Beyond even the reawakening of national priorities under President Ronald Reagan, this debate over what House Speaker John Boehner calls "the arrogant habits of Washington" has produced the most radical change in my lifetime. The debt-ceiling debate exposed Washington’s ways, opening fundamental constitutional questions. We owe this great accomplishment to the determination of the conservatives within the GOP and to the good judgment of Boehner.

President Barack Obama and the Democrats have agreed to massive spending cuts, the biggest spending cuts in 15 years (with more to come), and no tax increases. This is a strategic and tactical disaster for the Democrats. But, far more important, we have shifted the debate in Washington away from the favors government might bestow and to its proper role. This changes our political climate not only for the next few election cycles but for a generation to come. The ear of the public is now listening to the argument for self-government. If we can explain why limiting the power of the federal government is a good thing, we have a chance to bring American government back within the bounds of the Constitution.

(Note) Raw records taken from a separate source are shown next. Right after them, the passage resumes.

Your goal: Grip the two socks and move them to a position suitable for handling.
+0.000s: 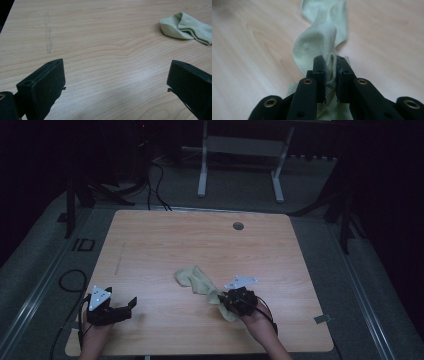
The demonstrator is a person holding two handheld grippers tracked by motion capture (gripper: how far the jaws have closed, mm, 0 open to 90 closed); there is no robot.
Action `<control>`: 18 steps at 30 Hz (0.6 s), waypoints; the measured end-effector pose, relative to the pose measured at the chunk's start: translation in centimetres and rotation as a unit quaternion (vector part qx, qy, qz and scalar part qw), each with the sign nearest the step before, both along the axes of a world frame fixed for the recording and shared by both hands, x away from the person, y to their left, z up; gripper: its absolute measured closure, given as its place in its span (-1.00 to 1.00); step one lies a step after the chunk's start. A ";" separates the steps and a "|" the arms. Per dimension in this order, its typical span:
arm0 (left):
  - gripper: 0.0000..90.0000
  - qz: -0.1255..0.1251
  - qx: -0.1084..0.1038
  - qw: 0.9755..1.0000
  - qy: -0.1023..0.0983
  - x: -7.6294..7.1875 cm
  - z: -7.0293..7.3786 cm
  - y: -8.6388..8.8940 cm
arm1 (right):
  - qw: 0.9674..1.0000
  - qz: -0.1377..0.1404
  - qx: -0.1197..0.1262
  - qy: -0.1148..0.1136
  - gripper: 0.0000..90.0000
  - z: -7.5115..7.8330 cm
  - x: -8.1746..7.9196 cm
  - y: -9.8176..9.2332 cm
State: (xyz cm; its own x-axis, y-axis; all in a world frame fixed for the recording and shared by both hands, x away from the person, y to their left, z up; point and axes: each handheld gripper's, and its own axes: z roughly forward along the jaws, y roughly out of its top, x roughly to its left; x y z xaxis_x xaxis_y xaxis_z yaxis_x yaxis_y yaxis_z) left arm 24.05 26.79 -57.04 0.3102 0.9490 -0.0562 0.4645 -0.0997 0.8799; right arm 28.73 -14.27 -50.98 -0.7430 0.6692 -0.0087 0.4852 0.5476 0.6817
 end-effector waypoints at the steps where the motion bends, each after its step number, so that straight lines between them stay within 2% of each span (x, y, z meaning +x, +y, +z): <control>1: -0.96 0.000 0.000 1.000 0.000 0.0 0.0 0.0 | 1.000 -0.002 0.001 0.006 0.79 -0.4 -0.2 0.0; 5: -0.96 -0.002 0.000 1.000 0.001 0.1 0.0 -0.1 | 1.000 0.001 -0.001 0.024 0.79 -1.9 -1.2 0.2; 6: -0.96 -0.002 0.000 1.000 0.001 0.1 0.0 -0.1 | 1.000 0.001 -0.001 0.024 0.79 -1.9 -1.2 0.2; 8: -0.96 -0.003 -0.002 1.000 0.001 0.1 0.0 -0.1 | 1.000 0.006 -0.005 0.028 0.79 -2.9 -2.0 0.8; 10: -0.96 -0.005 -0.002 1.000 0.001 0.2 0.0 -0.2 | 0.999 0.006 0.000 0.035 0.79 -3.4 -2.2 1.1; 18: -0.96 -0.017 -0.001 1.000 -0.002 0.2 0.0 -0.6 | 0.999 0.012 -0.017 0.025 0.72 -4.7 -3.5 2.6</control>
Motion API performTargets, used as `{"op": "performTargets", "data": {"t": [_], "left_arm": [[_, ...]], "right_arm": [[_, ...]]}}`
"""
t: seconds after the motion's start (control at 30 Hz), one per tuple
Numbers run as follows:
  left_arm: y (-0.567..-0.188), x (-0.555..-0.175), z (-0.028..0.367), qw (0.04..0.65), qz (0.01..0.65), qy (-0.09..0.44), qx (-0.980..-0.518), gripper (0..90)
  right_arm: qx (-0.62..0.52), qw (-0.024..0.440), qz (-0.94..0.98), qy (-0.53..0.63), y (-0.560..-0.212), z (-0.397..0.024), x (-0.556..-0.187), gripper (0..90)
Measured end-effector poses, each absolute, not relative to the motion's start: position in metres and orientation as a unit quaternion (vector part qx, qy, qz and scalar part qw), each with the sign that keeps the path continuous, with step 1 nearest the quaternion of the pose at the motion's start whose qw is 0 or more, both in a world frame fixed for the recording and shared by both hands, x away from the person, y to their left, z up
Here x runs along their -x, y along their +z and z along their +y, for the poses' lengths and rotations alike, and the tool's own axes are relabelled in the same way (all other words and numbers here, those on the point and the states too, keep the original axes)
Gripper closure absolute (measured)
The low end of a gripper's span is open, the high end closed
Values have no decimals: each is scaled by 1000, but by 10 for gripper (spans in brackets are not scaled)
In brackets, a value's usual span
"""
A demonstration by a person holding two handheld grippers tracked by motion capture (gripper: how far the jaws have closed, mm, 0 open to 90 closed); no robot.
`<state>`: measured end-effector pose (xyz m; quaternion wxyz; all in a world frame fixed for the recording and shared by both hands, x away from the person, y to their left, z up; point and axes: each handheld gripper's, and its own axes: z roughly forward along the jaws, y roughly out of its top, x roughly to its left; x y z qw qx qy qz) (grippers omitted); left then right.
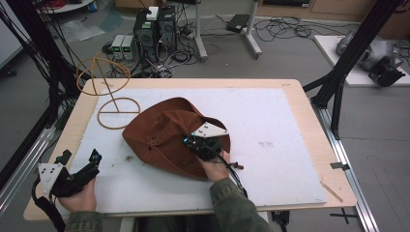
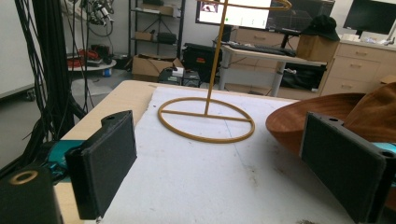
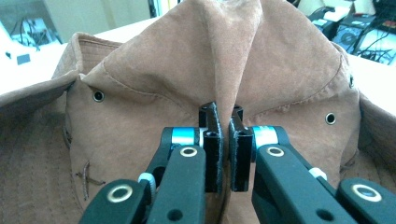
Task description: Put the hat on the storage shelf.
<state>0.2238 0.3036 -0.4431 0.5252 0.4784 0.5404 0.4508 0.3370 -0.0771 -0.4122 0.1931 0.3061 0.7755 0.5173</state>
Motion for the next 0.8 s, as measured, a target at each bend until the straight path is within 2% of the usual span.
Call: {"op": "performTargets", "data": {"t": [0.47, 0.8], "left_arm": [[-444, -224, 303, 526, 540, 448, -482, 112], [-444, -224, 303, 527, 540, 446, -481, 112]], "right_arm": [[-301, 216, 710, 599, -393, -99, -328, 873], [-288, 253, 663, 642, -378, -108, -325, 872]]}}
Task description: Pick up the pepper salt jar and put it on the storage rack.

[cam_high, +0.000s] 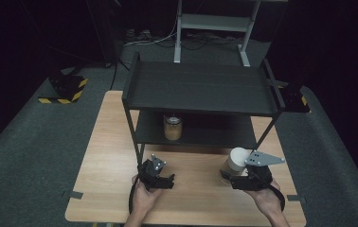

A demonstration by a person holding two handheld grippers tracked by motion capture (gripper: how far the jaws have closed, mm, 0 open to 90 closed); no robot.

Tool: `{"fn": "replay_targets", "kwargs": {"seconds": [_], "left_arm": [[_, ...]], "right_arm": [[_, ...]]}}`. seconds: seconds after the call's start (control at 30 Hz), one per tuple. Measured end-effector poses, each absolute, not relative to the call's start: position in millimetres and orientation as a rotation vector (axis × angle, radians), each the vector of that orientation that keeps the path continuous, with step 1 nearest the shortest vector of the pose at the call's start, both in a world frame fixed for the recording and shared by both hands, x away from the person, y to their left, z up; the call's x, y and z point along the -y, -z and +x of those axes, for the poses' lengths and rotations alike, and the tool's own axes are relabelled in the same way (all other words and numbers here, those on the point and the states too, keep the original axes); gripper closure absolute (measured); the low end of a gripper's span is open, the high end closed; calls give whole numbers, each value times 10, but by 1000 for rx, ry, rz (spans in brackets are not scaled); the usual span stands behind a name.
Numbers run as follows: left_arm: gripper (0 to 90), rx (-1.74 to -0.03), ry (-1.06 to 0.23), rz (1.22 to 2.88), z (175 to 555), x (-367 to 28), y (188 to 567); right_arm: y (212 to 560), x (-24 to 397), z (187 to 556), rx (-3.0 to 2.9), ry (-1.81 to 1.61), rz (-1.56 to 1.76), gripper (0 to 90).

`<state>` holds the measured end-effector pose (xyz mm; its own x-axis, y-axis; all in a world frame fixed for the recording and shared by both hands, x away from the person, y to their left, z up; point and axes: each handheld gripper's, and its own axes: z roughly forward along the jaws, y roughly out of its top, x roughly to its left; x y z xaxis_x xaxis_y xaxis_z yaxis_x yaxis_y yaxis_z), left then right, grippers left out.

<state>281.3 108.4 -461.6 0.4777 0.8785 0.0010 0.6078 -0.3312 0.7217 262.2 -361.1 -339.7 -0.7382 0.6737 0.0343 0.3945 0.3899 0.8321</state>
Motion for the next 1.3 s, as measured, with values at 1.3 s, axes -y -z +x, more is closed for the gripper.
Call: {"fn": "replay_targets", "kwargs": {"seconds": [1.3], "left_arm": [[27,-1222,-523,2063,2814,-1086,4615]], "right_arm": [[2994,3352,3046,-2303,-1301,929,288]]}}
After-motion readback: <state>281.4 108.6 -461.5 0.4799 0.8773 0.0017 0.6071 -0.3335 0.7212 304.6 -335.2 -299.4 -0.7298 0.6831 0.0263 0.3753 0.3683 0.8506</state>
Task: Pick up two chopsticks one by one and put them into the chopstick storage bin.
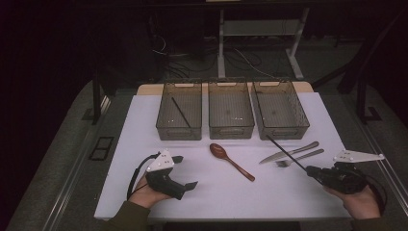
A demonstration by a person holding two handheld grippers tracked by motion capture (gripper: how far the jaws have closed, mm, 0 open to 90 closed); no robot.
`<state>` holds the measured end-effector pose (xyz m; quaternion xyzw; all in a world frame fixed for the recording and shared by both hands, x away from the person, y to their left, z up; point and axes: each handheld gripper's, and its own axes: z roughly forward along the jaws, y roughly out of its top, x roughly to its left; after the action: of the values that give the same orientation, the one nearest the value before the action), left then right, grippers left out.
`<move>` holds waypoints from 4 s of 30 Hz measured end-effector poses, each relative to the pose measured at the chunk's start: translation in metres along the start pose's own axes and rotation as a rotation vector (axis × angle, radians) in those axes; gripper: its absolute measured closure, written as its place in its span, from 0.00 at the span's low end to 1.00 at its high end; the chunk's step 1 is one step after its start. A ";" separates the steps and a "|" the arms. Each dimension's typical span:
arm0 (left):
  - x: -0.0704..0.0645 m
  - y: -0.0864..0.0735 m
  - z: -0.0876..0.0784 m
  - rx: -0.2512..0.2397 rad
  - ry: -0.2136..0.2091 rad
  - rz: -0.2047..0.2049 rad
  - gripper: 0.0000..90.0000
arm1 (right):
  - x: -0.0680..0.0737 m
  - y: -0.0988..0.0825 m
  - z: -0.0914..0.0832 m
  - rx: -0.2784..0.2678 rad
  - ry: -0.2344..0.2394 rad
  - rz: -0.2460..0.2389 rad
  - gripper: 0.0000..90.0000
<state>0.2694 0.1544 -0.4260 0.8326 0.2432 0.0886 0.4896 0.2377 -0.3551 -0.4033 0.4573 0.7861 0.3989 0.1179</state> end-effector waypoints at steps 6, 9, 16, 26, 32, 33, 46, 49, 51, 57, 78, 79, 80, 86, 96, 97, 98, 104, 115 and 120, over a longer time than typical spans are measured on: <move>0.000 0.000 0.000 0.007 -0.001 0.003 0.00 | 0.001 0.011 0.001 -0.025 0.019 -0.003 0.96; 0.000 0.000 0.000 0.007 0.000 0.002 0.00 | 0.002 0.017 0.003 -0.036 0.025 -0.013 0.96; 0.000 0.000 0.000 0.005 -0.001 0.003 0.00 | 0.007 0.034 0.014 -0.046 0.036 -0.040 0.96; 0.000 -0.001 0.001 0.002 -0.002 0.000 0.00 | 0.015 0.056 0.028 -0.053 0.063 -0.056 0.96; 0.000 -0.001 0.001 0.007 -0.003 0.000 0.00 | 0.019 0.068 0.037 -0.062 0.079 -0.064 0.96; 0.000 -0.001 0.001 0.003 -0.002 -0.001 0.00 | 0.020 0.070 0.039 -0.059 0.082 -0.062 0.96; 0.001 -0.001 0.000 0.002 0.000 0.000 0.00 | 0.038 0.097 0.066 -0.054 0.104 -0.095 0.96; 0.002 -0.001 0.000 -0.002 0.000 0.001 0.00 | 0.042 0.103 0.073 -0.058 0.109 -0.105 0.96; 0.002 -0.002 0.000 -0.001 0.002 0.001 0.00 | 0.045 0.107 0.077 -0.055 0.113 -0.106 0.96; 0.002 -0.003 0.001 -0.008 0.003 -0.008 0.00 | 0.053 0.120 0.090 -0.053 0.124 -0.119 0.96; 0.003 -0.003 0.000 -0.009 0.005 -0.008 0.00 | 0.083 0.168 0.135 -0.018 0.117 -0.131 0.96; 0.002 -0.003 0.000 -0.008 0.005 -0.007 0.00 | 0.084 0.171 0.138 -0.016 0.120 -0.133 0.96; 0.002 -0.003 0.000 -0.011 0.004 -0.011 0.00 | 0.085 0.173 0.140 -0.011 0.120 -0.130 0.96; 0.001 -0.003 0.000 -0.021 0.004 -0.016 0.00 | 0.094 0.187 0.153 -0.004 0.120 -0.121 0.96; 0.001 -0.003 0.000 -0.026 -0.001 -0.014 0.00 | 0.113 0.213 0.187 0.041 0.106 -0.124 0.96; 0.001 -0.002 0.000 -0.030 -0.002 -0.013 0.00 | 0.116 0.216 0.191 0.048 0.103 -0.126 0.96; 0.001 -0.002 -0.001 -0.031 -0.002 -0.012 0.00 | 0.119 0.220 0.195 0.052 0.099 -0.129 0.96; 0.001 -0.002 -0.002 -0.033 -0.004 -0.010 0.00 | 0.133 0.238 0.216 0.074 0.085 -0.140 0.96; 0.001 -0.001 -0.003 -0.029 -0.012 -0.003 0.00 | 0.149 0.250 0.254 0.122 0.057 -0.132 0.96; 0.000 0.000 -0.001 -0.034 -0.017 0.001 0.00 | 0.151 0.254 0.268 0.130 0.056 -0.115 0.96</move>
<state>0.2687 0.1552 -0.4255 0.8250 0.2370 0.0859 0.5057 0.4597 -0.0262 -0.3646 0.4066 0.8383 0.3522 0.0885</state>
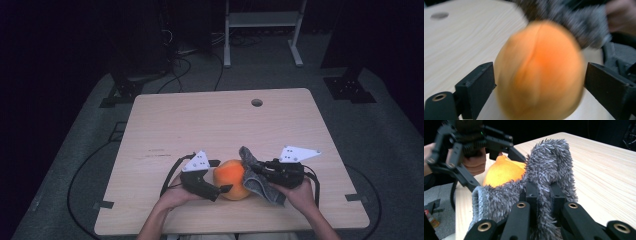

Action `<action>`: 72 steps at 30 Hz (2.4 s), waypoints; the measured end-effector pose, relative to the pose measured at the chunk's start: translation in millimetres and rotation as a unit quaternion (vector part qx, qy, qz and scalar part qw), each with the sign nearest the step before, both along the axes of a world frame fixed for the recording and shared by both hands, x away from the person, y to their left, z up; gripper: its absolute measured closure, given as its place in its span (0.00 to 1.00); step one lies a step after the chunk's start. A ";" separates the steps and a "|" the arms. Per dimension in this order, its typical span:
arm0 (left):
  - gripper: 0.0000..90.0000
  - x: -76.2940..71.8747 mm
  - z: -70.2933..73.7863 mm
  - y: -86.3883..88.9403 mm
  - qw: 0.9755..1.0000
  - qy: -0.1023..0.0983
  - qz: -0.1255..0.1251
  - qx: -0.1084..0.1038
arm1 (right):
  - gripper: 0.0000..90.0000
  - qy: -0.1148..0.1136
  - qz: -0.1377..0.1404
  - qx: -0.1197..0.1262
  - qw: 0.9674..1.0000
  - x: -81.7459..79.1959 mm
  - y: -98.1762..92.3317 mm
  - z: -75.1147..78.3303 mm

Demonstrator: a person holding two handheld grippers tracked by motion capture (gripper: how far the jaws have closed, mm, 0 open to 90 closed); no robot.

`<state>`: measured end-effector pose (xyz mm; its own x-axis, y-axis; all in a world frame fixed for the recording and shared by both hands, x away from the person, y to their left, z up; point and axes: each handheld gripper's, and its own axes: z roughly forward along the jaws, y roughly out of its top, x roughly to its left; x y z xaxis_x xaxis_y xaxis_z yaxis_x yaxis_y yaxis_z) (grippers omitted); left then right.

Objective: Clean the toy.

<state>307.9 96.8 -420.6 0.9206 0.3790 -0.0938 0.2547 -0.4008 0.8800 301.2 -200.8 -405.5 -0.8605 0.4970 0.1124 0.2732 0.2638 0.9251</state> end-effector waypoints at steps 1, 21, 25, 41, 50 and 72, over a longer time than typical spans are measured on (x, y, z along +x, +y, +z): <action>0.12 0.0 0.0 0.0 1.000 0.000 0.000 0.000 | 0.90 0.001 -0.003 -0.002 1.000 0.8 -0.7 -0.2; 0.24 -3.3 -2.4 -8.3 0.999 -0.027 0.039 -0.016 | 0.90 -0.015 -0.010 -0.023 1.000 -3.2 0.2 2.8; 0.41 -8.8 -7.8 -13.6 0.998 -0.043 0.036 -0.010 | 0.90 -0.031 0.034 -0.015 0.999 -13.2 16.5 9.7; 0.44 -11.4 -8.5 -14.6 0.999 -0.046 0.026 -0.006 | 0.90 -0.028 0.014 -0.018 0.999 -5.5 7.5 6.7; 0.44 -14.4 -9.8 -18.0 0.998 -0.057 0.012 0.000 | 0.90 -0.014 0.005 0.000 1.000 -3.9 -0.3 5.5; 0.42 -24.0 -7.8 -25.9 0.990 -0.137 0.006 0.042 | 0.90 -0.010 0.026 0.027 0.999 -7.1 -1.7 14.7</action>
<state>283.9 70.9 -428.4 0.9027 0.3851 0.1917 0.0157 -0.4747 0.8800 294.1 -202.5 -390.8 -0.8875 0.4445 0.1213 0.2421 0.2260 0.9435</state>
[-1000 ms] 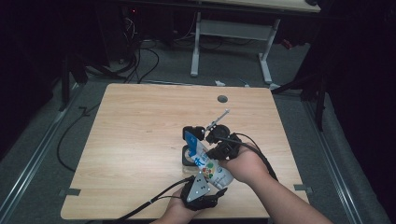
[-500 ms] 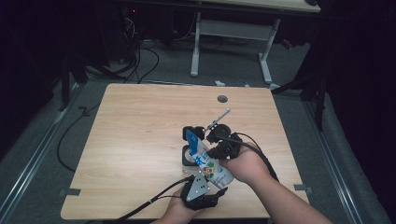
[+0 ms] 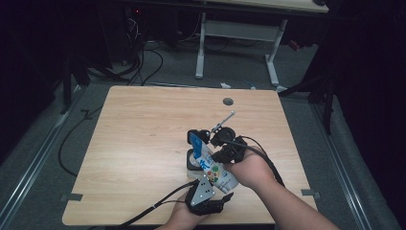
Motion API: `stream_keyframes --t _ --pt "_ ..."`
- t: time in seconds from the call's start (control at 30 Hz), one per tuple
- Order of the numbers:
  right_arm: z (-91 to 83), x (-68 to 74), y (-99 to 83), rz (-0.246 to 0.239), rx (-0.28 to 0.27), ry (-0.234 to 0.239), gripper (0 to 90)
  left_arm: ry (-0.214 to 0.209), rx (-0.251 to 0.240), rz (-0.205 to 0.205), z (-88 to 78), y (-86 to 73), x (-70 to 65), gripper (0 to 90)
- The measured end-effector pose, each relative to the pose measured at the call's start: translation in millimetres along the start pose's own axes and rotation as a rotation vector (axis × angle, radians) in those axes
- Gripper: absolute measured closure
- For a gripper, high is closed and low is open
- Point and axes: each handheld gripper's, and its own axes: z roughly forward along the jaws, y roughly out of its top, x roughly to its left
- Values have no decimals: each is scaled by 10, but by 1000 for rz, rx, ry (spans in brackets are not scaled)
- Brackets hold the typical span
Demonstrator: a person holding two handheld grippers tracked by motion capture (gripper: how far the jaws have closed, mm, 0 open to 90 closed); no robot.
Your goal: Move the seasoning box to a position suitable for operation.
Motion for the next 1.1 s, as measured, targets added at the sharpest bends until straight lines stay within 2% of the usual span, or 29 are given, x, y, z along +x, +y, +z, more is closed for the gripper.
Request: stream_keyframes --t 0.2,0.6,1.1 --pt "8 9 6 -3 1 -1 897 14 8 -5 -2 -8 18 416" --pt "-1 7 1 1 7 -9 897 30 0 3 -11 -3 13 481" --pt "-13 -18 38 -1 24 -24 897 12 -9 -12 -37 27 36 496"
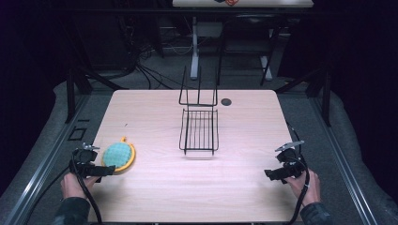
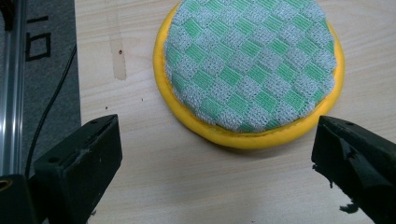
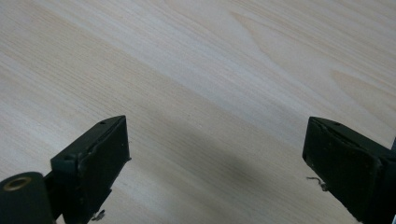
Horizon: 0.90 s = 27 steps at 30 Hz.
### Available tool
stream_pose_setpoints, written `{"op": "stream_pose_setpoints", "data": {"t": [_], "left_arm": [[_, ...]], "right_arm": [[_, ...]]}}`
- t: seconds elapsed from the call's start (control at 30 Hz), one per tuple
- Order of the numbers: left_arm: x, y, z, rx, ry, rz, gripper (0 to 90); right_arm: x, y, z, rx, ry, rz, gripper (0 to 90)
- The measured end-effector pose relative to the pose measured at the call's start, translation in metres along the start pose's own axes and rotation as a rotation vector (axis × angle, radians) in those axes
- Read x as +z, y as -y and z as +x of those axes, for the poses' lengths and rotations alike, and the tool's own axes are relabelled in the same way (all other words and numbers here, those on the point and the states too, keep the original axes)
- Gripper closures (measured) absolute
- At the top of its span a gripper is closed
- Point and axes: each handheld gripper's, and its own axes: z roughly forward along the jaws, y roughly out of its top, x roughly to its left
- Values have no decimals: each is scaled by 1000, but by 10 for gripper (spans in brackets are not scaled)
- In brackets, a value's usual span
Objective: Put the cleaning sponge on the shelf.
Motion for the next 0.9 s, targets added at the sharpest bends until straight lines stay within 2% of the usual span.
{"op": "stream_pose_setpoints", "data": {"t": [0.4,0.6,0.7,0.83,0.9], "left_arm": [[-1,-6,-2,13,11,-13,2],[-7,-17,1,6,10,-40,2],[-6,-31,2,-3,25,-68,2],[-1,-44,-1,12,61,-88,2],[-1,-49,-3,14,64,-99,1]], "right_arm": [[0,-1,0,-4,-9,-7,63],[0,-1,3,-14,-10,-5,65],[-2,-2,3,-18,-17,-28,67],[1,-2,5,-24,-26,-11,72],[0,-2,6,-35,-22,-3,82]]}}
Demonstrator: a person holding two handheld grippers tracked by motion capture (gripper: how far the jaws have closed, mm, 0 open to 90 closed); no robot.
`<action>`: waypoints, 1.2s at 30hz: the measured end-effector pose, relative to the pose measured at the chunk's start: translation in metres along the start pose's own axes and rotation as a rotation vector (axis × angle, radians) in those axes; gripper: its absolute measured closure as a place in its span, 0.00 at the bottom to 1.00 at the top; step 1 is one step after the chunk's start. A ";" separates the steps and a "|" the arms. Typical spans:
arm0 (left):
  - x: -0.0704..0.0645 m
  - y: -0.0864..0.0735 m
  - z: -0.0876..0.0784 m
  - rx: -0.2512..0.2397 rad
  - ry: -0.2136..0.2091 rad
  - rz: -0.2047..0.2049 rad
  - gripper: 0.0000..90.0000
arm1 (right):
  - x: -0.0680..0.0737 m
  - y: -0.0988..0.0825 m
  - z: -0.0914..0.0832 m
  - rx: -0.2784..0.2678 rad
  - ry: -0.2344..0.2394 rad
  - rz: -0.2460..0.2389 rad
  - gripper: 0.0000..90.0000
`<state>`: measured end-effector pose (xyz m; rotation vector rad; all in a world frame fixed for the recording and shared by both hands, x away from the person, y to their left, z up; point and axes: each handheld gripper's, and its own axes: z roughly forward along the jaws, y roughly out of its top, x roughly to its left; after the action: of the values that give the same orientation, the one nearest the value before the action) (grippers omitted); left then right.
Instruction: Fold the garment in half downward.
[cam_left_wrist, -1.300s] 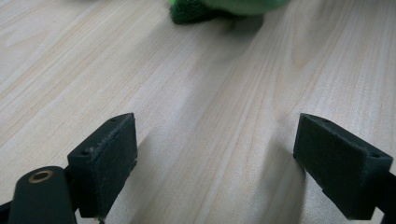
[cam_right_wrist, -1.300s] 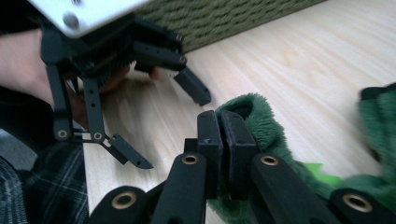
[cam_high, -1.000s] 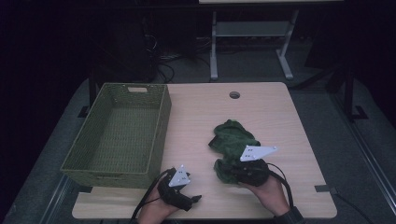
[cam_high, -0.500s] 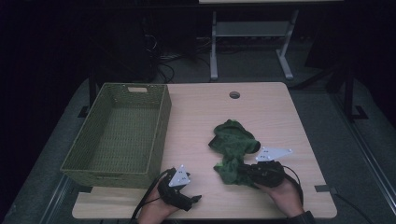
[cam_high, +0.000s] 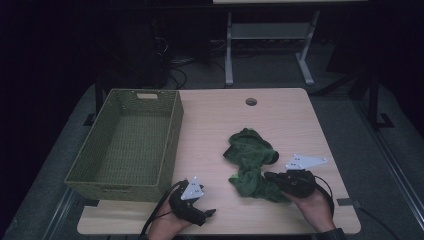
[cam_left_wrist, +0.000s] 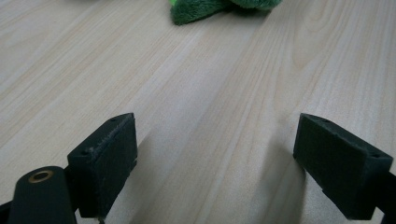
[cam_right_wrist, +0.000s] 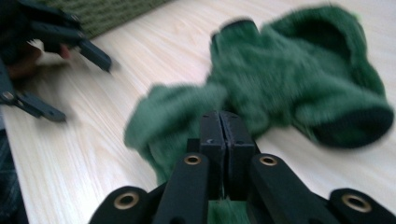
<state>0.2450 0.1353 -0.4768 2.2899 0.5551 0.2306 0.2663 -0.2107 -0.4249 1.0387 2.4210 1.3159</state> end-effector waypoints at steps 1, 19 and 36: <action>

If you wonder why the liberals are in a funk, why the president signed off on this agreement in virtual secrecy, why he is being criticized openly by progressives and even compared to the feckless Jimmy Carter, why there is disarray within the Democratic Party, you need look no further than the courage and prudence of Boehner. He got almost everything he wanted. But, as satisfying as such a political victory is, Boehner should be most encouraged by the opening now created. He and his allies can now begin a broader conversation about big-government liberalism and why it must be reined in. Boehner and his Republican troops have disproved an assumption held by progressives and liberals since the New Deal: that government will always grow in size and scope, that all spending increases are permanent. This is a major change.

During the debate over the debt ceiling, much was said about how our government is so divided that it is dysfunctional and how we need more bipartisanship. The truth is that our Constitution builds in division. If the framers of the Constitution had wanted a unified government that would quickly represent the will of the people, they would have established a regime in which its various parts were elected at the same time by the same people, as in the British Parliamentary regime, for example. It is easy to form majorities in democratic regimes. But ours is a constitutional regime. In a new world, the framers established a new order, a republican system in which each part is elected by the people, but not by the same people at the same time. Members of the House are elected in districts every two years, while senators are elected in states every six years, their elections staggered so that only a third of them begin their terms after each election cycle. Presidents are elected every four years (by the Electoral College).

Divisions are built into the Constitution so that the natural divisions that arise in a free regime might become, over time, less willful and more rational. James Madison and the others wanted "the cool and deliberate sense of the community to prevail" over an impassioned and willful majority opinion. With time, the framers thought, this system would refine and enlarge the public’s understanding of policy. Of course, this meant that large issues could not be quickly resolved; indeed, they should not be quickly resolved.

The election of Reagan in 1980, along with the first Republican Senate majority since 1954, alerted us to divisions in the American electorate that had been muffled during the prior 50 years. Since then, noisy debates have continued, with Republicans losing the Senate, then regaining it, then gaining the House, then losing it, and so on. We need a few more electoral cycles—and continued persuasive conversation from the Republicans—to see whether this opening toward smaller government will be the next unifying wave in American politics. Let us hope so, as we continue to share Madison’s "honorable determination … to rest all our political experiments on the capacity of mankind for self-government."

Peter W. Schramm is the Executive Director of the Ashbrook Center and a Professor of Political Science at Ashland University.